● Provided information
______________________________

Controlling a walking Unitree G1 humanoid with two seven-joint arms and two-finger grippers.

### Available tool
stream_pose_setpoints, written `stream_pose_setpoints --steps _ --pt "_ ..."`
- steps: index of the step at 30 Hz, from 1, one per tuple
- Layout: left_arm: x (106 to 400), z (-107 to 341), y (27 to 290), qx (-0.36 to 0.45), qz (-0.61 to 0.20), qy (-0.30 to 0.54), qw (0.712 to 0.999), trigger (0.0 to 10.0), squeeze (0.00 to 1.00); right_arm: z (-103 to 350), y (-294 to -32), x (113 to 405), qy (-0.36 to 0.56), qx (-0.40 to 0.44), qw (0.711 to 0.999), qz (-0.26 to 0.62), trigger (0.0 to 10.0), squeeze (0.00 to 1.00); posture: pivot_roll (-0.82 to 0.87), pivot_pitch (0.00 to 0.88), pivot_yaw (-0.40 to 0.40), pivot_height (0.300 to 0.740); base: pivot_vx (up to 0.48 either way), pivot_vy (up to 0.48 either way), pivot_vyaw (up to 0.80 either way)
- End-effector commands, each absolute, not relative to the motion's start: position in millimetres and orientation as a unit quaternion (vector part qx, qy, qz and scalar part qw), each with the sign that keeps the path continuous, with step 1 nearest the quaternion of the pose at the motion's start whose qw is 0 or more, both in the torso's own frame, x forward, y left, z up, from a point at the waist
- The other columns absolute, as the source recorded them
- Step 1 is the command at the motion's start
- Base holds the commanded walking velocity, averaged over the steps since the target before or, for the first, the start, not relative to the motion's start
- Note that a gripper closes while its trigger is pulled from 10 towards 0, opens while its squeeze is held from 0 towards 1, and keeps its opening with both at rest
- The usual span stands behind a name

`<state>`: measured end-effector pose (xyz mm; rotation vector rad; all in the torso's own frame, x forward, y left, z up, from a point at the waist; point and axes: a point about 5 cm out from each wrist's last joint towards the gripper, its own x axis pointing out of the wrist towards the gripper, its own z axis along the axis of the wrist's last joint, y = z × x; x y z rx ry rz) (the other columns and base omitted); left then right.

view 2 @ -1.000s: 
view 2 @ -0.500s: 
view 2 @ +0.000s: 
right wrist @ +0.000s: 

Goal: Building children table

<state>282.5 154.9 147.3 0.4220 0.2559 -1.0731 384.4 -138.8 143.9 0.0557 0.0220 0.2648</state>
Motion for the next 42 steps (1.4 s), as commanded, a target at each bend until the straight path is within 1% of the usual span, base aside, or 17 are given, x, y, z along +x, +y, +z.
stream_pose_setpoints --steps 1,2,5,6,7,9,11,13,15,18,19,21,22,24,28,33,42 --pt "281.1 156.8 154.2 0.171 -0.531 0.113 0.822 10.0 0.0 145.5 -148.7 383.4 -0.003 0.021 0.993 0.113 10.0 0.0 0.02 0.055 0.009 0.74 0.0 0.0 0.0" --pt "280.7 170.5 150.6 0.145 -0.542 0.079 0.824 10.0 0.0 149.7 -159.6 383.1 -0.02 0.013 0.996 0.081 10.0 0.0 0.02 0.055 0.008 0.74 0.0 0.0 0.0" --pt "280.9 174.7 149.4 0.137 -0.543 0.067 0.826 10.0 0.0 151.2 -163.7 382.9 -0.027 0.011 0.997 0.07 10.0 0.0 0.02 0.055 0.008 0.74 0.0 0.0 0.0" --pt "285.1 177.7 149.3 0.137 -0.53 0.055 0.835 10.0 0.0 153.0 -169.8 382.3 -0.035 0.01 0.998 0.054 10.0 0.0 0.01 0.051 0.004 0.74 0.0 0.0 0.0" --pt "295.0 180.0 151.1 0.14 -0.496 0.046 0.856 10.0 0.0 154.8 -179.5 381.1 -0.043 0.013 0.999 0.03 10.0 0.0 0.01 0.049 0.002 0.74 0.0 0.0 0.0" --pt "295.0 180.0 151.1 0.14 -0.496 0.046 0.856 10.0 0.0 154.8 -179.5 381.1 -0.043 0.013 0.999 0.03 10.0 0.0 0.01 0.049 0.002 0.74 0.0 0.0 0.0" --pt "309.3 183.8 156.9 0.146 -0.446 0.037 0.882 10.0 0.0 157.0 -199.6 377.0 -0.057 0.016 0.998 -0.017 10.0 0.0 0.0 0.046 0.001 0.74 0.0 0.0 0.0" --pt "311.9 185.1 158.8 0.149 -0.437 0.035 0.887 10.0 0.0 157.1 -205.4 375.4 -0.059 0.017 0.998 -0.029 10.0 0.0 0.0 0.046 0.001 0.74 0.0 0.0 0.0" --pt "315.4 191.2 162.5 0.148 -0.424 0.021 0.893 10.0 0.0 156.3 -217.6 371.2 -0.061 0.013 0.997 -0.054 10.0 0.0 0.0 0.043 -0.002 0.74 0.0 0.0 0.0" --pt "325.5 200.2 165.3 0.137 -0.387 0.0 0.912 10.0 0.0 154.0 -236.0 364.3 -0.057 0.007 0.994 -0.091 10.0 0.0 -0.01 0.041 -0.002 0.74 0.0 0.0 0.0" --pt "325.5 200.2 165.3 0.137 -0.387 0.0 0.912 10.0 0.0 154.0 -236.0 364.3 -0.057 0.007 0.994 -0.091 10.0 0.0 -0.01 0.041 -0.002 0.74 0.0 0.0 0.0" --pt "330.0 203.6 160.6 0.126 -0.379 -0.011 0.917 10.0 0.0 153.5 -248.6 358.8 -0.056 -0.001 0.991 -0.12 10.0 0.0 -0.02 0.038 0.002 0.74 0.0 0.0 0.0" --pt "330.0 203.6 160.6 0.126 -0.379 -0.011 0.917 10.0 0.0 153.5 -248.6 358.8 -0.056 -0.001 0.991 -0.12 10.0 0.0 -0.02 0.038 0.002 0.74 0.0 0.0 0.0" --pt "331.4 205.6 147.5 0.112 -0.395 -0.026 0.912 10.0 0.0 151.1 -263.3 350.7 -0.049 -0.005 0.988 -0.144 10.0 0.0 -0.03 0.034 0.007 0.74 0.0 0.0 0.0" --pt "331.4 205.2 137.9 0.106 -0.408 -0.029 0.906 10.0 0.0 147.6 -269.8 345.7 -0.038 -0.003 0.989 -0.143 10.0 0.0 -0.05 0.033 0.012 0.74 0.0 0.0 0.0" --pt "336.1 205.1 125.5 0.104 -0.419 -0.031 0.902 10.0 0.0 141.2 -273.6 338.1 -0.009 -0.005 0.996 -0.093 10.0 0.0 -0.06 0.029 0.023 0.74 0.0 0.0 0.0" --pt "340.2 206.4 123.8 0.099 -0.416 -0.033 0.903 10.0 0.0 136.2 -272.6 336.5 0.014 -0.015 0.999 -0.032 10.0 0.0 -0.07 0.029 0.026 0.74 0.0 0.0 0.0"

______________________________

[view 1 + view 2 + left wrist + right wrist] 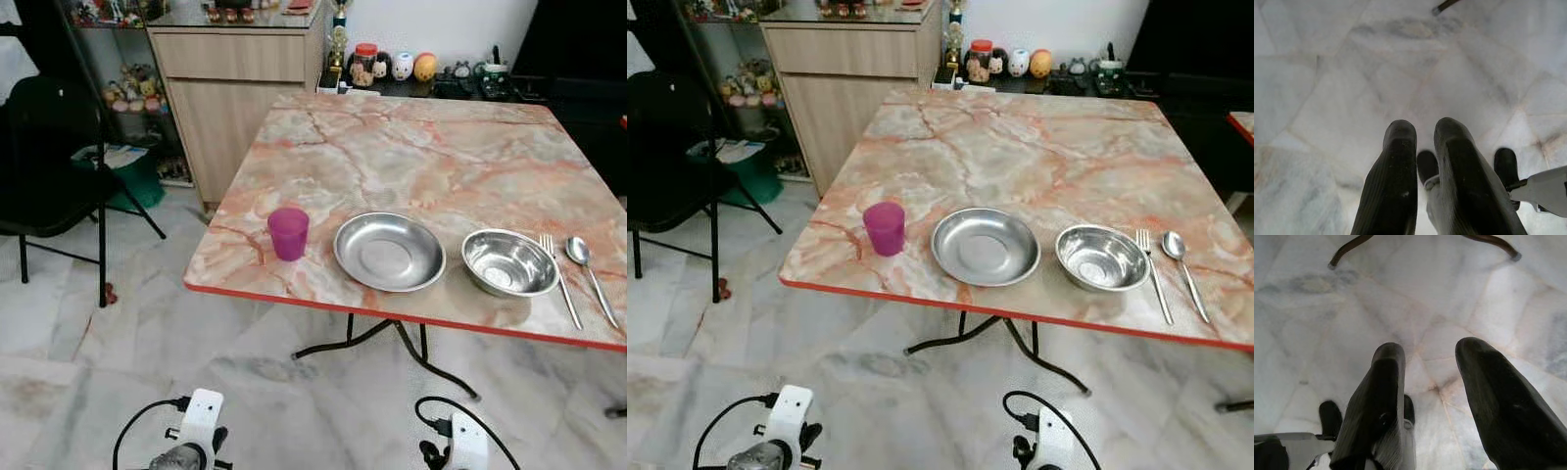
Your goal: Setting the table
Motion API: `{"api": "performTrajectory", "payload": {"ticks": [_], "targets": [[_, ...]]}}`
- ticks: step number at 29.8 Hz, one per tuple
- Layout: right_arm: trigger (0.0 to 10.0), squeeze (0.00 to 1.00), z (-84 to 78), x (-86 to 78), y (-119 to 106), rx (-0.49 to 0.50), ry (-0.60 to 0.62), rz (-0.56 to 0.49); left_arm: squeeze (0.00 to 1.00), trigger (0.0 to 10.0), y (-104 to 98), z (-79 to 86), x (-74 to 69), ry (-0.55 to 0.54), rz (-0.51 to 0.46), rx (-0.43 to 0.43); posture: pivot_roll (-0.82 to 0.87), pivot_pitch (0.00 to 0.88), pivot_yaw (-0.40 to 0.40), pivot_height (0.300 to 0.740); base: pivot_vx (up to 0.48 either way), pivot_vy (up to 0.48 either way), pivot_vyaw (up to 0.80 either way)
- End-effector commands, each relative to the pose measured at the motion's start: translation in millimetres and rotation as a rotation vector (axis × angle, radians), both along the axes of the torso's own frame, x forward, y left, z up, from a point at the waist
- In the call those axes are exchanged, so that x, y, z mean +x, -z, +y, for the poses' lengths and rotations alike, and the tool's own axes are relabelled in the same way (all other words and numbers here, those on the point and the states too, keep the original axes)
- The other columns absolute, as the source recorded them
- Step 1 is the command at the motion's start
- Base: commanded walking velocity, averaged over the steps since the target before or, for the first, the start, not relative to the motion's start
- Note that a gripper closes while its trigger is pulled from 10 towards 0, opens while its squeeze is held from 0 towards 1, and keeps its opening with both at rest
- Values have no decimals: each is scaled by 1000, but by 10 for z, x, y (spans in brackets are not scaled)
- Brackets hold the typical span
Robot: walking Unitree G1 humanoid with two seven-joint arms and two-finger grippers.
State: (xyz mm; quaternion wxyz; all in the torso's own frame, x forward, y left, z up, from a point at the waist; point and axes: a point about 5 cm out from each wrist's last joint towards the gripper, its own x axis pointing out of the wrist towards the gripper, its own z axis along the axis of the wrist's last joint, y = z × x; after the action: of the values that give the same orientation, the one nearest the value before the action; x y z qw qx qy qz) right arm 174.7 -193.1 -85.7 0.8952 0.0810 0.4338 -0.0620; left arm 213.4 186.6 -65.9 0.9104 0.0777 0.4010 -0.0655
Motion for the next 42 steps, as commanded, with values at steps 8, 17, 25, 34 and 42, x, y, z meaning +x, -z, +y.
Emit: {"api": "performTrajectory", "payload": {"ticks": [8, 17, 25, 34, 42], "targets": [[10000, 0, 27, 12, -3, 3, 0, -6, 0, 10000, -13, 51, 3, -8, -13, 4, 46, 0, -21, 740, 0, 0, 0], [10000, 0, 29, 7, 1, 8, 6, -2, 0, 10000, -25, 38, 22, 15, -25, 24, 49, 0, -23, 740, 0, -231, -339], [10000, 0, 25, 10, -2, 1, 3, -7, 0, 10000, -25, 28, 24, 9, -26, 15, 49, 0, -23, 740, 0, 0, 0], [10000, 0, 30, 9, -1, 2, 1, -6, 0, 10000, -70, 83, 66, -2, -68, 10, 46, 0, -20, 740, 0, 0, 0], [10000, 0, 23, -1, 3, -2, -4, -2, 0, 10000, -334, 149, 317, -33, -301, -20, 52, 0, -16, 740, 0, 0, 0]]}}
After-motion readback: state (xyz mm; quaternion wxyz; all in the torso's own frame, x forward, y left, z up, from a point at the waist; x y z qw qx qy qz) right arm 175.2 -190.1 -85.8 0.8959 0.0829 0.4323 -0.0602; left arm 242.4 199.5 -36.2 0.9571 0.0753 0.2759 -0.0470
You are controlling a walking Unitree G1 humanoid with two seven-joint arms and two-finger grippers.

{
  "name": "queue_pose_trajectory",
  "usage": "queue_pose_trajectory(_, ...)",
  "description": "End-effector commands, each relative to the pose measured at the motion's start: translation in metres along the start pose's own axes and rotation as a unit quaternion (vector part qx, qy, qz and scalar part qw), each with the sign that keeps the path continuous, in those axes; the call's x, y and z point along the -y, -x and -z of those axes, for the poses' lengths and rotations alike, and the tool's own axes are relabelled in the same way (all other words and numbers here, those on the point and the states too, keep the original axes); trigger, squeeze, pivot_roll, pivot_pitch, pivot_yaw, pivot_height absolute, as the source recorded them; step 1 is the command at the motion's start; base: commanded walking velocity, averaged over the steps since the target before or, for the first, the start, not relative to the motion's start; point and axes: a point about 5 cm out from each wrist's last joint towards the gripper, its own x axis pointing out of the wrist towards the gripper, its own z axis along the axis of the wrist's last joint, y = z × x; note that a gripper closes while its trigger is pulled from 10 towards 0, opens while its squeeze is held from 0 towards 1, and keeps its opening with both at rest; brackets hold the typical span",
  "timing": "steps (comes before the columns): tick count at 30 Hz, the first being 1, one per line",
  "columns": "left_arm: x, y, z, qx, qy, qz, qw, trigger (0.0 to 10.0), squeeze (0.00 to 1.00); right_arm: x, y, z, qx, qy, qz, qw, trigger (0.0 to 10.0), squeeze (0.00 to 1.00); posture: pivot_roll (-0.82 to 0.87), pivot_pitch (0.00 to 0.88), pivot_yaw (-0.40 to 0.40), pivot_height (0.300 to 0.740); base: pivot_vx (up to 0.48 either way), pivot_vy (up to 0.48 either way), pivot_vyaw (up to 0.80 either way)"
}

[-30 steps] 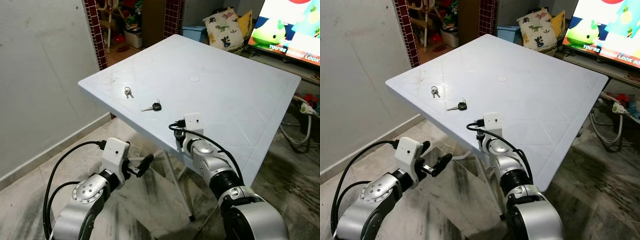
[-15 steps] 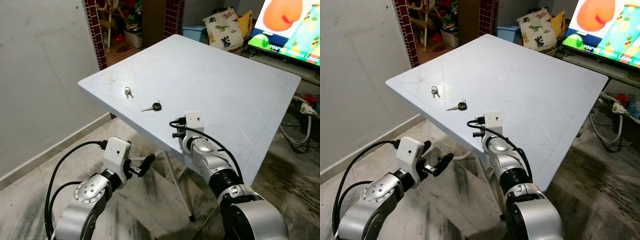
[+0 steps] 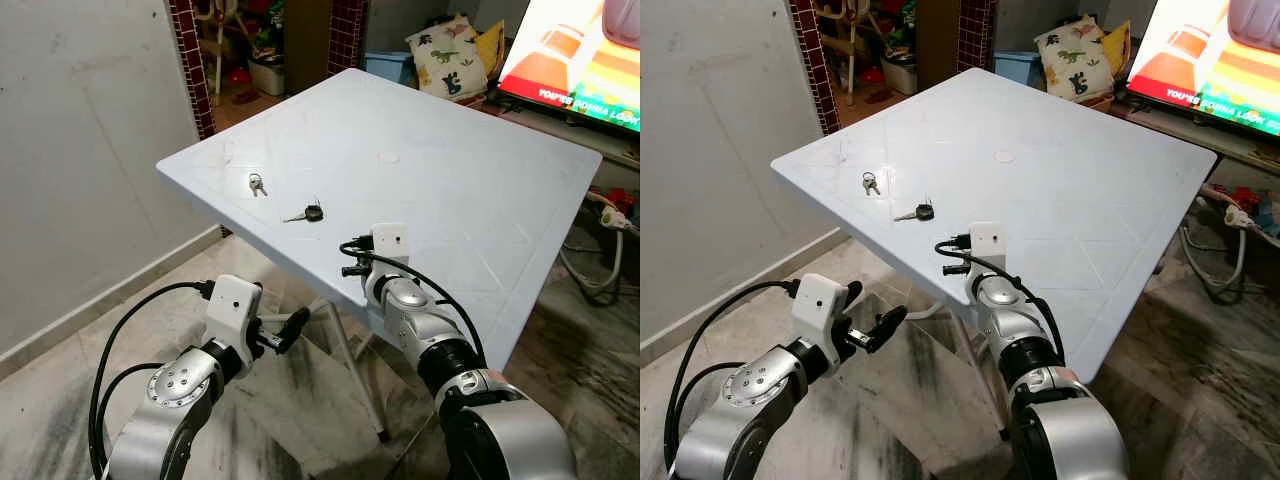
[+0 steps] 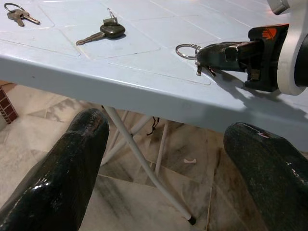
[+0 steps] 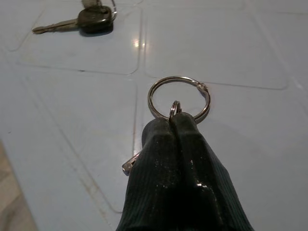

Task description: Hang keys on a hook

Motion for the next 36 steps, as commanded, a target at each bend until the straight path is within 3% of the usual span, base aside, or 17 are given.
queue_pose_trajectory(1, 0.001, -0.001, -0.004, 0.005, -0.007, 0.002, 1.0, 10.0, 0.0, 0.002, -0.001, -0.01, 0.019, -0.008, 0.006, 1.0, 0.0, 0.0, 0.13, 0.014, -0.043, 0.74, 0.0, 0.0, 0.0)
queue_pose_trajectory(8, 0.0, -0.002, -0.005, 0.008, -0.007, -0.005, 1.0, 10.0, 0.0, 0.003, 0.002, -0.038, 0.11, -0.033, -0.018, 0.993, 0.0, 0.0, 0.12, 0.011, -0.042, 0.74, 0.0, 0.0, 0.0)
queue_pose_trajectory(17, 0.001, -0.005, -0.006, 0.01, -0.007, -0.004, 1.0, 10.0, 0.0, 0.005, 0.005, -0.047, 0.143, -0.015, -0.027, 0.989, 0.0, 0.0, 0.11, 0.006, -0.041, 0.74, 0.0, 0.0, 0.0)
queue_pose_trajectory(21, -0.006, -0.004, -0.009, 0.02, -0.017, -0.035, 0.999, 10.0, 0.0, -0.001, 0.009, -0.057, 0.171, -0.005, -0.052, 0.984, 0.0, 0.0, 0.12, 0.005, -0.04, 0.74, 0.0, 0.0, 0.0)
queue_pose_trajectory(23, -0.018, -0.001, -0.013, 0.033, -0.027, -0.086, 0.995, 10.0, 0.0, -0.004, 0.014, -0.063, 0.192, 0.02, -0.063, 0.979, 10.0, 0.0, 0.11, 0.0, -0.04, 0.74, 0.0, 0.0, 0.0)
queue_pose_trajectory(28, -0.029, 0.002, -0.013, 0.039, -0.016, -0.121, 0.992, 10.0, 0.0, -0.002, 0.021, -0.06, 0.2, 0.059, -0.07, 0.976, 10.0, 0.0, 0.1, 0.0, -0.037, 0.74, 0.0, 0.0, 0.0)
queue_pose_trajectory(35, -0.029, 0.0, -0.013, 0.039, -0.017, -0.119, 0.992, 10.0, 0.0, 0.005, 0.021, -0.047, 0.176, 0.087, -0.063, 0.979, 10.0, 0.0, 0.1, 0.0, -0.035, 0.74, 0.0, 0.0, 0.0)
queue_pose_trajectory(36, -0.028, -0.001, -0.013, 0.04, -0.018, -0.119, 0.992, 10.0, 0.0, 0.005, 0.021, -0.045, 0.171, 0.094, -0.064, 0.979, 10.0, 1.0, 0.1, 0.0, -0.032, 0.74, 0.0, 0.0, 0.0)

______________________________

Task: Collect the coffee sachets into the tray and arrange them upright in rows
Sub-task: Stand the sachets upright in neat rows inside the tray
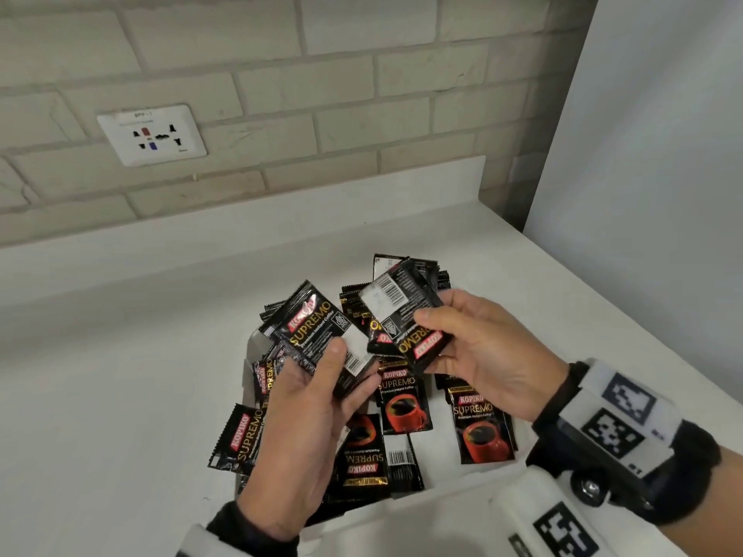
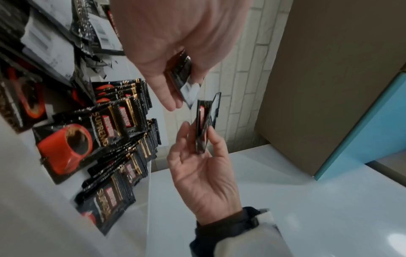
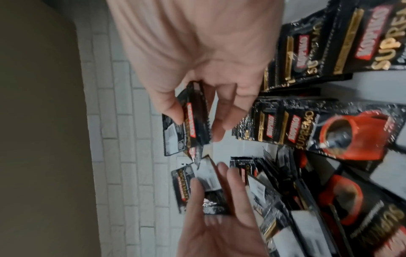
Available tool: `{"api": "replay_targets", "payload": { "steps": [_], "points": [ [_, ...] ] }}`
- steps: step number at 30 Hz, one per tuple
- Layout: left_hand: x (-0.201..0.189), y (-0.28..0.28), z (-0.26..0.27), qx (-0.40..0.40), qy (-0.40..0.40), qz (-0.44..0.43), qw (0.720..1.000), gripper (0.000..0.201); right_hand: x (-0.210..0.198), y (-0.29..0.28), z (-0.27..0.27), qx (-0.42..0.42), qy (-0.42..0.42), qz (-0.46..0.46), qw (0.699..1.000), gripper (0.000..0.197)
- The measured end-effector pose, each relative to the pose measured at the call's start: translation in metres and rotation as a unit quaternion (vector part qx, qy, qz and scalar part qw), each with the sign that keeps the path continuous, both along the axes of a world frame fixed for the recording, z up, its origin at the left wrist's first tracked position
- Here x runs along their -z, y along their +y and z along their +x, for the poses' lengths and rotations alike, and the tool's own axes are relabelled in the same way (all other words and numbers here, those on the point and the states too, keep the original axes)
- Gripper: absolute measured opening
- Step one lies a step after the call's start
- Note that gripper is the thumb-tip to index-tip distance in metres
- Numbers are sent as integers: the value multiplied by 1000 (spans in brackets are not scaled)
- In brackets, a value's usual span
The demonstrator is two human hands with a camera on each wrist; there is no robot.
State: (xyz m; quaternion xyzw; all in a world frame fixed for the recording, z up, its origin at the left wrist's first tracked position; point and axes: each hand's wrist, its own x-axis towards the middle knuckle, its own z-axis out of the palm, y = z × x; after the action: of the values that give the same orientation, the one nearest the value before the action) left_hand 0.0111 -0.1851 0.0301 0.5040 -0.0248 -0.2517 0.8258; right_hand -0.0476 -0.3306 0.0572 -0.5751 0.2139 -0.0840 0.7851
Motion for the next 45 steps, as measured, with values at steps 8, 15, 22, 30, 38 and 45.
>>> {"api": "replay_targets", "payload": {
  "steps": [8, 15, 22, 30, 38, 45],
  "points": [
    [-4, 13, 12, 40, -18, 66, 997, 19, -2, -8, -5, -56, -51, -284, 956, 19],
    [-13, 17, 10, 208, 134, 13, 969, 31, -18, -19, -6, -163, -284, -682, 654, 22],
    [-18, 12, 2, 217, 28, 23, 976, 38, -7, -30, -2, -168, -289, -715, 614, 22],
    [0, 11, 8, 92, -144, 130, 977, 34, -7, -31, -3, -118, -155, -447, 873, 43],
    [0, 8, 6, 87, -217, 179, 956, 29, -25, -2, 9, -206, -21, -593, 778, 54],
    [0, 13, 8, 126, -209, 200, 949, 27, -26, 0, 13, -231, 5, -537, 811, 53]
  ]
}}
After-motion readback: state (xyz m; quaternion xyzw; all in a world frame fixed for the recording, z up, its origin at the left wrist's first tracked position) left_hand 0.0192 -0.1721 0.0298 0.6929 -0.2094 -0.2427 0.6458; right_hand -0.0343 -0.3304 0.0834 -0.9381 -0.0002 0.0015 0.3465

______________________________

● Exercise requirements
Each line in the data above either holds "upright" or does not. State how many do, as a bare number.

● Written response
2